What is Sorting?
Sorting is the process of arranging data in a particular order or sequence, typically either ascending (from smallest to largest) or descending (from largest to smallest). The goal of sorting is to simplify searching, make the data easier to analyze, and improve overall performance in some algorithms.
There are various sorting algorithms to sort data, and they vary in terms of their approach, efficiency, and usage. Two basic and commonly known sorting algorithms are Selection Sort and Bubble Sort.
1. Selection Sort
Selection Sort is an in-place comparison-based algorithm. It works by repeatedly selecting the smallest (or largest) element from the unsorted portion of the list and swapping it with the first unsorted element. It keeps selecting the next smallest (or largest) element until the entire array is sorted.
Steps of Selection Sort:
Start with the first element of the list.
Find the smallest element in the unsorted portion of the list.
Swap this smallest element with the first unsorted element.
Move to the next unsorted element and repeat the process until the entire list is sorted.
Example:
Let’s consider an example where we sort an array of numbers in ascending order: [64, 25, 12, 22, 11].
Initial Array: [64, 25, 12, 22, 11]
Pass 1:
Find the smallest element in the array (11).
Swap 11 with 64.
New array: [11, 25, 12, 22, 64]
Pass 2:
Find the smallest element in the unsorted part [25, 12, 22, 64] (12).
Swap 12 with 25.
New array: [11, 12, 25, 22, 64]
Pass 3:
Find the smallest element in [25, 22, 64] (22).
Swap 22 with 25.
New array: [11, 12, 22, 25, 64]
Pass 4:
Find the smallest element in [25, 64] (25).
No swap needed.
Final array: [11, 12, 22, 25, 64]
Sorted Array: [11, 12, 22, 25, 64]
Time Complexity:
Best, Worst, and Average Case: O(n²)
Selection sort is inefficient on large lists and generally performs worse than the optimized algorithms like Merge Sort or Quick Sort.
2. Bubble Sort
Bubble Sort is another simple comparison-based sorting algorithm. It works by repeatedly stepping through the list, comparing adjacent elements, and swapping them if they are in the wrong order. The algorithm “bubbles” the largest element to the end of the list after each full pass through the array. This process continues until the list is sorted.
Steps of Bubble Sort:
Compare the first two elements of the list.
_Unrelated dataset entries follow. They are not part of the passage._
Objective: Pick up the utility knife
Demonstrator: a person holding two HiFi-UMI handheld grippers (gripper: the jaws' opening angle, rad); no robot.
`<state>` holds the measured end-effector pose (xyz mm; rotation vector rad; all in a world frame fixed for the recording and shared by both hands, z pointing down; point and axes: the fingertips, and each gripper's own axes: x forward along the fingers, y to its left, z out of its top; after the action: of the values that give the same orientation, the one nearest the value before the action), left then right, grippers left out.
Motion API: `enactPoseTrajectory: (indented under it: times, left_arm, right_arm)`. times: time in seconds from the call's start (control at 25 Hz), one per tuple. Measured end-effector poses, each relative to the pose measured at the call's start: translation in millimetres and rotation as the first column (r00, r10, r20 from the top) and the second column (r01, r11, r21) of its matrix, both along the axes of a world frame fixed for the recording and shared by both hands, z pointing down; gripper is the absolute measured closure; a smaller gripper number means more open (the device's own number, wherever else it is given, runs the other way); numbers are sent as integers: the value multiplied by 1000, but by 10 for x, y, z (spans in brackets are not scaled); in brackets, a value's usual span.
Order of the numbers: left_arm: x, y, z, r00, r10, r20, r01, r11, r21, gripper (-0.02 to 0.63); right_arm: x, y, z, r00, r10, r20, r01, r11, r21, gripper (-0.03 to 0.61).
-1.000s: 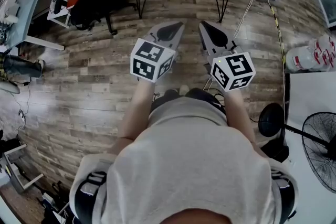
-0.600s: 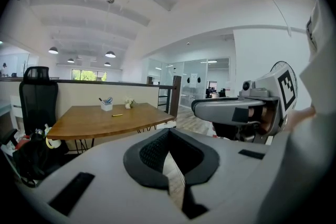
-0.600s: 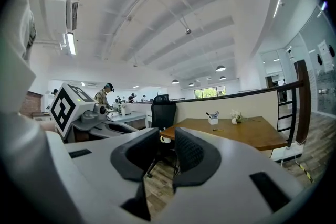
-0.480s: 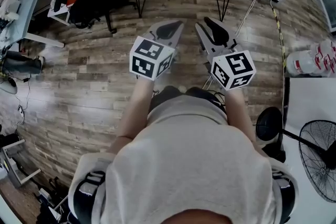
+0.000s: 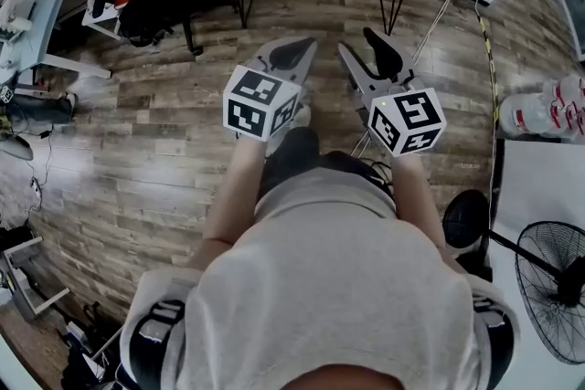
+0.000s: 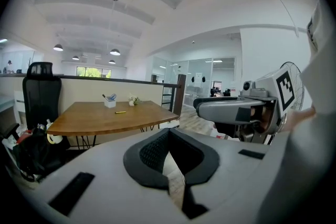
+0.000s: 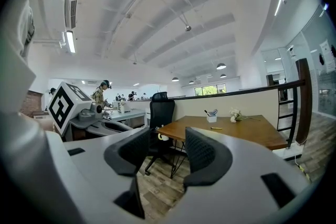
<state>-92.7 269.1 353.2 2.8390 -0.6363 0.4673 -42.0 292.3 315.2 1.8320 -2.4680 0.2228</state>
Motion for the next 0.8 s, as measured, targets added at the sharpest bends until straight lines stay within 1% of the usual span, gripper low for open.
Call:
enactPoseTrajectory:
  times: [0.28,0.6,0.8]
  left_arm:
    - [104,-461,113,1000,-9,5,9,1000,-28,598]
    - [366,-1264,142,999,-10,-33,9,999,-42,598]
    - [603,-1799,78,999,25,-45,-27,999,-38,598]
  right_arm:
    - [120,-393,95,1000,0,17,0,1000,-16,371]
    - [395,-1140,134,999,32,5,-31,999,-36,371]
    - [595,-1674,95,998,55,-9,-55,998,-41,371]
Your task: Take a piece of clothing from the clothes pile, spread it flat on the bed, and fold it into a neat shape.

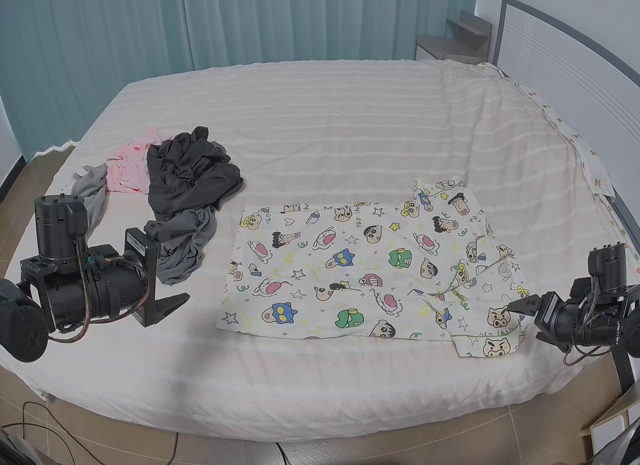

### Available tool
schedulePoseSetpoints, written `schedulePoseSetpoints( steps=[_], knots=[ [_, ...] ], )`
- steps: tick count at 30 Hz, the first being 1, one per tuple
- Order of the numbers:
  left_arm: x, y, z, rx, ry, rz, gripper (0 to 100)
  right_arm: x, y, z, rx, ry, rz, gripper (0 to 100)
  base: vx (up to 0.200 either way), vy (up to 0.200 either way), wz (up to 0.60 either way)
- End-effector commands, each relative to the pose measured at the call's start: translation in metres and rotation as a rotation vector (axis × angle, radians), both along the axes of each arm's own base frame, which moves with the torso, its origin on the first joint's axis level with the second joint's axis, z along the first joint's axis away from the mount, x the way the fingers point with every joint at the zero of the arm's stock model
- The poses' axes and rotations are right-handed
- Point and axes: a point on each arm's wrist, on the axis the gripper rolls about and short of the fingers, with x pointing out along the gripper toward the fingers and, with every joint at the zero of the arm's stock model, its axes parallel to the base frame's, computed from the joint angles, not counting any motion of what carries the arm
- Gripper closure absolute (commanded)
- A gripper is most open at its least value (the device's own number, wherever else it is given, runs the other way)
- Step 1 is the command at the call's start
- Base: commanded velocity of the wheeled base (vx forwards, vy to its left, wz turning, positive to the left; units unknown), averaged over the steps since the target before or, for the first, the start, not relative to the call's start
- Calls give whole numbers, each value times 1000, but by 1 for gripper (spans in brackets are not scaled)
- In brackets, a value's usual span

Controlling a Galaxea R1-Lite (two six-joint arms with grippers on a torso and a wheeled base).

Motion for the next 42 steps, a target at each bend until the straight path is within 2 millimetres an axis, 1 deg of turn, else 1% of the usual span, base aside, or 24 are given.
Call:
schedulePoseSetpoints(
  steps=[1,3,6,8,9,10,11,12,13,16,18,19,22,26,27,30,37,39,42],
  knots=[
    [0,0,0,0,0,1,0,-14,22,36,22,-139,119,0,0,0,0],
    [0,0,0,0,0,1,0,-8,27,38,38,-136,145,0,0,0,0],
    [0,0,0,0,0,1,0,7,31,29,70,-92,182,0,0,0,0],
    [0,0,0,0,2,1,0,19,32,18,92,-38,183,0,0,0,0],
    [0,0,-1,1,3,1,0,21,32,15,95,-28,179,0,0,0,0],
    [0,0,0,0,2,1,0,28,32,7,104,8,165,0,0,0,0],
    [0,0,0,0,2,1,0,28,32,7,104,8,165,0,0,0,0],
    [1,0,-2,3,5,2,0,39,30,-4,112,38,135,0,0,0,0],
    [1,0,-2,4,7,2,0,44,26,-11,113,50,115,0,0,0,0],
    [1,0,-2,2,11,1,0,57,18,-26,120,34,80,0,0,0,0],
    [1,0,-2,2,11,1,0,57,18,-26,120,34,80,0,0,0,0],
    [2,0,-3,5,13,2,0,63,9,-36,133,23,56,0,0,0,0],
    [2,0,-4,5,14,2,0,66,-2,-40,137,10,20,0,0,0,0],
    [3,-1,-4,6,16,2,0,65,-4,-41,139,13,16,0,0,0,0],
    [3,-1,-5,6,19,2,0,62,-6,-44,143,13,12,0,0,0,0],
    [3,-1,-5,7,20,2,0,64,-8,-47,144,0,3,0,0,0,0],
    [5,-1,-7,10,27,3,0,76,-11,-64,187,-114,-29,0,0,0,0],
    [5,-1,-8,11,30,3,0,79,-14,-68,186,-149,-39,0,0,0,0],
    [6,-1,-9,13,32,2,0,77,-17,-72,185,-173,-47,0,0,0,0]
  ],
)
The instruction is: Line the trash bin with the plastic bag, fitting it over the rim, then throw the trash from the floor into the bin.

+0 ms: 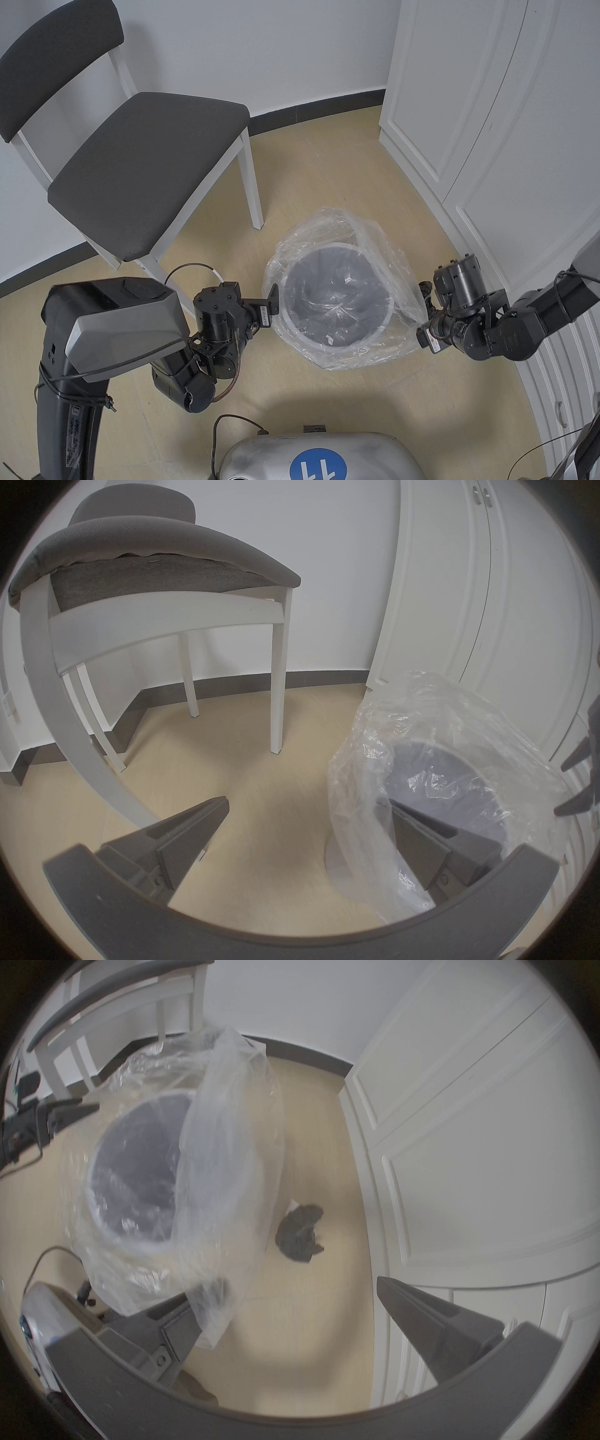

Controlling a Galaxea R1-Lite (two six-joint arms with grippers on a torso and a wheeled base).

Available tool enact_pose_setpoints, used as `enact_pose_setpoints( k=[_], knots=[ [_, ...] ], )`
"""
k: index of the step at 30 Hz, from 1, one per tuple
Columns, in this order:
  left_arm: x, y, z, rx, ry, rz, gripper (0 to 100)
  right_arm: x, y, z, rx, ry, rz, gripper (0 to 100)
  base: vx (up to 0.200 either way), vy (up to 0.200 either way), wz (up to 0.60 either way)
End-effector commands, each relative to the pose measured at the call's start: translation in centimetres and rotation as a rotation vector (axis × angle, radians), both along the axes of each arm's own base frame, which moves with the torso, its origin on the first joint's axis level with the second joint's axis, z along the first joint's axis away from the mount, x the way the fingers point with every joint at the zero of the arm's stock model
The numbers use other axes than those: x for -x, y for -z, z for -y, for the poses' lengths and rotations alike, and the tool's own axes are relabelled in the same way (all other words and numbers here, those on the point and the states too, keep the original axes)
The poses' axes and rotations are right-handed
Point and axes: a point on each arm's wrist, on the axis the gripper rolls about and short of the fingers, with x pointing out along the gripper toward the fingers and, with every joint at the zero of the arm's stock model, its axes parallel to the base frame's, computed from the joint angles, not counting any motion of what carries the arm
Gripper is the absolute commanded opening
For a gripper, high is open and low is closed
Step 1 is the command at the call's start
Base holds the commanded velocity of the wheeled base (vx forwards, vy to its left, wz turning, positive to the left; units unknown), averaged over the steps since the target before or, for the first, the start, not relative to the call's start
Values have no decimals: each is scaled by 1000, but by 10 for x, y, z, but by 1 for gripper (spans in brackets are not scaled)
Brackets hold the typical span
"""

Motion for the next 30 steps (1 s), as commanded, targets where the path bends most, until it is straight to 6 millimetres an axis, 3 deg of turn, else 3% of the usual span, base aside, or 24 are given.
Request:
enact_pose_setpoints(
  k=[1,4,8,11,16,18,19,20,24,25,26,28,30],
  knots=[
    [6,4,-5,-12,-13,-17,100,23,18,16,36,4,-72,100,0,0,0],
    [13,4,-8,-15,-11,-16,100,35,31,24,64,9,-130,100,0,0,0],
    [16,4,-8,-15,-12,-7,100,37,36,28,70,21,-147,100,0,0,0],
    [15,5,-7,-14,-12,-6,100,26,38,28,41,36,-102,100,0,0,0],
    [13,8,-5,-20,-11,-7,100,-2,70,23,-54,87,33,100,0,0,0],
    [13,8,-5,-20,-11,-7,100,-2,70,23,-54,87,33,100,0,0,0],
    [14,10,-7,-43,-14,-12,100,-4,87,25,-64,97,57,100,0,0,0],
    [14,9,-8,-46,-26,-9,100,-5,89,27,-76,99,78,100,0,0,0],
    [16,-2,-9,-35,-48,13,100,-6,79,27,-111,95,156,100,0,0,0],
    [20,-16,-9,-21,-42,41,100,-4,59,28,-131,81,217,100,0,0,0],
    [21,-18,-9,-20,-40,42,100,-4,57,28,-132,78,221,100,0,0,0],
    [35,-34,-1,-11,-2,60,100,1,28,29,-143,18,278,100,0,0,0],
    [43,-43,6,-4,27,72,100,5,12,28,-154,-20,304,100,0,0,0]
  ],
)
If the first element is larger than the second, swap them.
Move to the next pair of elements and repeat step 2.
After completing a full pass through the list, the largest element will have “bubbled” to the last position.
Repeat the process for the remaining unsorted elements until the entire list is sorted.
Example:
Let’s consider an example with the same array: [64, 25, 12, 22, 11].
Initial Array: [64, 25, 12, 22, 11]
Pass 1:
Compare 64 and 25: Swap → [25, 64, 12, 22, 11]
Compare 64 and 12: Swap → [25, 12, 64, 22, 11]
Compare 64 and 22: Swap → [25, 12, 22, 64, 11]
Compare 64 and 11: Swap → [25, 12, 22, 11, 64] (Largest element 64 is now in its correct place)
Pass 2:
Compare 25 and 12: Swap → [12, 25, 22, 11, 64]
Compare 25 and 22: Swap → [12, 22, 25, 11, 64]
Compare 25 and 11: Swap → [12, 22, 11, 25, 64] (Largest element 25 is now in its correct place)
Pass 3:
Compare 12 and 22: No swap → [12, 22, 11, 25, 64]
Compare 22 and 11: Swap → [12, 11, 22, 25, 64] (Largest element 22 is now in its correct place)
Pass 4:
Compare 12 and 11: Swap → [11, 12, 22, 25, 64] (Now the list is sorted)
Sorted Array: [11, 12, 22, 25, 64]
Time Complexity:
Best Case (Already Sorted): O(n)
Worst and Average Case: O(n²)
Bubble sort is generally inefficient for large datasets, though it can perform well when the data is already mostly sorted.
Comparison of Selection Sort and Bubble Sort:
Selection Sort:
Always performs O(n²) comparisons.
Fewer swaps compared to Bubble Sort, as it only swaps once for each pass.
Bubble Sort:
More swaps than Selection Sort, as it may swap elements multiple times in a single pass.
Best case (already sorted) time complexity can be O(n) if optimized.
In summary, both Selection Sort and Bubble Sort are simple algorithms, but neither is suitable for large datasets due to their O(n²) time complexity.